Fabriqué en France: cinq questions à Eric Plat, PDG d'Atol les Opticiens

Le 05 Janvier 2024

Le Fabriqué en France est dans l’ADN d’Atol depuis longtemps avec, dès 2005, une relocalisation de la production de certaines gammes de montures. Eric Plat, son PDG revient, pour nous, sur l’implication du groupement sur ce sujet et livre ses solutions pour développer la production lunetière hexagonale.

eric plat remanie site

La revue des opticiens (LRDO) : Pourquoi avoir, à l’époque, fait cette démarche, à contrecourant de beaucoup d’autres entreprises ?
Eric Plat (EP) : A ce moment-là, nous souhaitions sortir une collection avec des branches interchangeables, ce qui nécessitait le dépôt d’un brevet. Nous avons donc décidé de fabriquer cette gamme en France. Ensuite, l’impératif climatique s’est imposé naturellement avec, notamment, la question de l’empreinte carbone. Une lunette fabriquée en Chine a une empreinte carbone 9000 fois supérieure à son équivalent fabriqué en France ! Bien sûr, le coût de fabrication peut être un frein. C’est là qu’intervient la notion de design-to-cost : nous développons nos produits en tenant compte des contraintes financières du marché. Et ça marche, puisque nos collections fabriquées en France rencontrent un franc succès.

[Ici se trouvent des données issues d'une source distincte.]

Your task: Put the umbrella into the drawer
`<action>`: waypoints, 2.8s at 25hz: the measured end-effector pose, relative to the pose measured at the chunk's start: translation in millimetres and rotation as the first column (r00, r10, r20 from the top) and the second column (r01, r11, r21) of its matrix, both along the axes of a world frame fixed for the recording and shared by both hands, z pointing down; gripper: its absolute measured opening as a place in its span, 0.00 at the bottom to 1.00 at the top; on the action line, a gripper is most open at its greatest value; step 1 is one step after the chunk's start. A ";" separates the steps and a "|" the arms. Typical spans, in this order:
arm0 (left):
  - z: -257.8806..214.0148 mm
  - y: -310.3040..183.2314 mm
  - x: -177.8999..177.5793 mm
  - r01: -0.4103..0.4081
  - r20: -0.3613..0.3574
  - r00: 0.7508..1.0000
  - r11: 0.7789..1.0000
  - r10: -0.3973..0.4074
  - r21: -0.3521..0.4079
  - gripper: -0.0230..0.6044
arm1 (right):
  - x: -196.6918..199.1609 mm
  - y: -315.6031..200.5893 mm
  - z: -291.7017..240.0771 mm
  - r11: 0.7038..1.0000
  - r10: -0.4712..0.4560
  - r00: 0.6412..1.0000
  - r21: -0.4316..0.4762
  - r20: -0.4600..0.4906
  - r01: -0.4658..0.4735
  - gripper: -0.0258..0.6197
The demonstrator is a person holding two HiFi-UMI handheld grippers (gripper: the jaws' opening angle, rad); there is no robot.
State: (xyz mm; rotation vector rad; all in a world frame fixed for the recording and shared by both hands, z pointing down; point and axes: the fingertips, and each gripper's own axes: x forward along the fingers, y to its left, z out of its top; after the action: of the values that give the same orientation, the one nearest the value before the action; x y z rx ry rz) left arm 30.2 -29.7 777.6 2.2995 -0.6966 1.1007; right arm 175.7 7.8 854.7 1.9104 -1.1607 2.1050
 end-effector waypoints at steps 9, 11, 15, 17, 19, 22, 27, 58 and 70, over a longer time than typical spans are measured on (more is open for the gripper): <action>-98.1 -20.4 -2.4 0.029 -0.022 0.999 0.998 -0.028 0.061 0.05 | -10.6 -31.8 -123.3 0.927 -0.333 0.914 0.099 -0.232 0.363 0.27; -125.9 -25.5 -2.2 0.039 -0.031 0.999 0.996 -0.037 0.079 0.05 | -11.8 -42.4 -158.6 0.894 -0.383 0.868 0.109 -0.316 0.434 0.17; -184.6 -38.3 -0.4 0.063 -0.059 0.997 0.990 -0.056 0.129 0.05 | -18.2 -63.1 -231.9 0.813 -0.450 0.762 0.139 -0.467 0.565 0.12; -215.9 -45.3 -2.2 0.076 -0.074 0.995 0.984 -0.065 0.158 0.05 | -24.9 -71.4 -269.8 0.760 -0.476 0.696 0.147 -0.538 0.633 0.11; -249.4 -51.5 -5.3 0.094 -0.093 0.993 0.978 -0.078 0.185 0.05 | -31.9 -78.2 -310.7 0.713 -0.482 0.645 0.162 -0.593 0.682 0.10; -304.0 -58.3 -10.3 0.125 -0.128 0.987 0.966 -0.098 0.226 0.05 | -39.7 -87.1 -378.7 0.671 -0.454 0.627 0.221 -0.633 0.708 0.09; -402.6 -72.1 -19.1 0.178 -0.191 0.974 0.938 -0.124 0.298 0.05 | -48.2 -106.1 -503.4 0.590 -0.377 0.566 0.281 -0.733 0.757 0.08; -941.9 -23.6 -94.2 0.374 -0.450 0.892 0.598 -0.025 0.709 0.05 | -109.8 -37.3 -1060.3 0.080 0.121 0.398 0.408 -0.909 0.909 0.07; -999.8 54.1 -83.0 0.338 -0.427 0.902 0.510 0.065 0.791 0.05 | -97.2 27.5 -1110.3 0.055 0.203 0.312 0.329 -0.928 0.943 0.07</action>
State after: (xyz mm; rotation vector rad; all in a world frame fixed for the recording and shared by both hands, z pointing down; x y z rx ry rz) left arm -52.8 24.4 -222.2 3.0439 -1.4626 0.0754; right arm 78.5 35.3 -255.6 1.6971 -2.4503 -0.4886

LRDO : Vous avez participé au salon MIF en novembre dernier. Comment cela s’est-il passé ?
EP : Très bien. C’est un évènement toujours intéressant et, cette année, grâce à notre partenariat avec Novacel et Opal nous avons pu proposer des équipements complets qui ont beaucoup plu aux visiteurs. Cela nous a permis de montrer que les acteurs de l’optique sont impliqués dans le « bien consommer français ».

LRDO : Le Fabriqué en France est-il un « plus » en magasin ?
EP : Plus ou moins. En réalité, seuls 50% des clients y sont sensibles et sont prêts à payer les produits hexagonaux 5 à 10% plus chers. Les Français sont sensibilisés au Made in France mais le transcrire en acte d’achat est encore difficile. Malgré tout, nous sommes vraiment militants sur ce sujet, qui nous semble important, même si les règlementations en vigueur ont tendance à complexifier les choses et à aller, parfois, à l’encontre du Made in France.

LRDO : C’est-à-dire ?
EP : La règlementation européenne sur la traçabilité ou le 100% Santé sont des exemples parfaits de mesures contre-productives. Pour la traçabilité, l’idée de base est bonne, mais sa mise en place nécessite beaucoup d’administratif, et donc d’emplois dédiés. Cela augmente les coûts de fabrication et rend donc plus difficile la construction d’usines en France. Quant au 100% Santé, les prix fixés ne soutiennent pas du tout le Fabriqué en France. D’ailleurs, nos ventes de produits français représentent aujourd’hui 60% de notre CA contre 80% auparavant, à cause du 100% Santé.

LRDO : Quelles solutions préconisez-vous ?

EP : Tout d’abord une simplification des démarches et normes pour les entreprises. J’ai ainsi répondu à la consultation nationale mise en place par le ministère de l’Economie, des Finances et de la Souveraineté Industrielle. Si vous prenez l’exemple des produits Origine France Garantie, la notion de traçabilité est nécessaire à l’obtention du label, mais cela ne suffit pas ! Il faut, en plus, suivre les règles de traçabilité avec la base de données Eudamed. Cette double manoeuvre augmente forcément les coûts. Je souhaite également la suppression de la TVA sur les produits OFG. Pour relancer l’industrie lunetière française, il faut, certes, des compétences techniques, du design, des griffes, mais aussi de gros volumes de production. La suppression de la TVA serait largement compensée par la relocalisation d’usines et les créations d’emplois.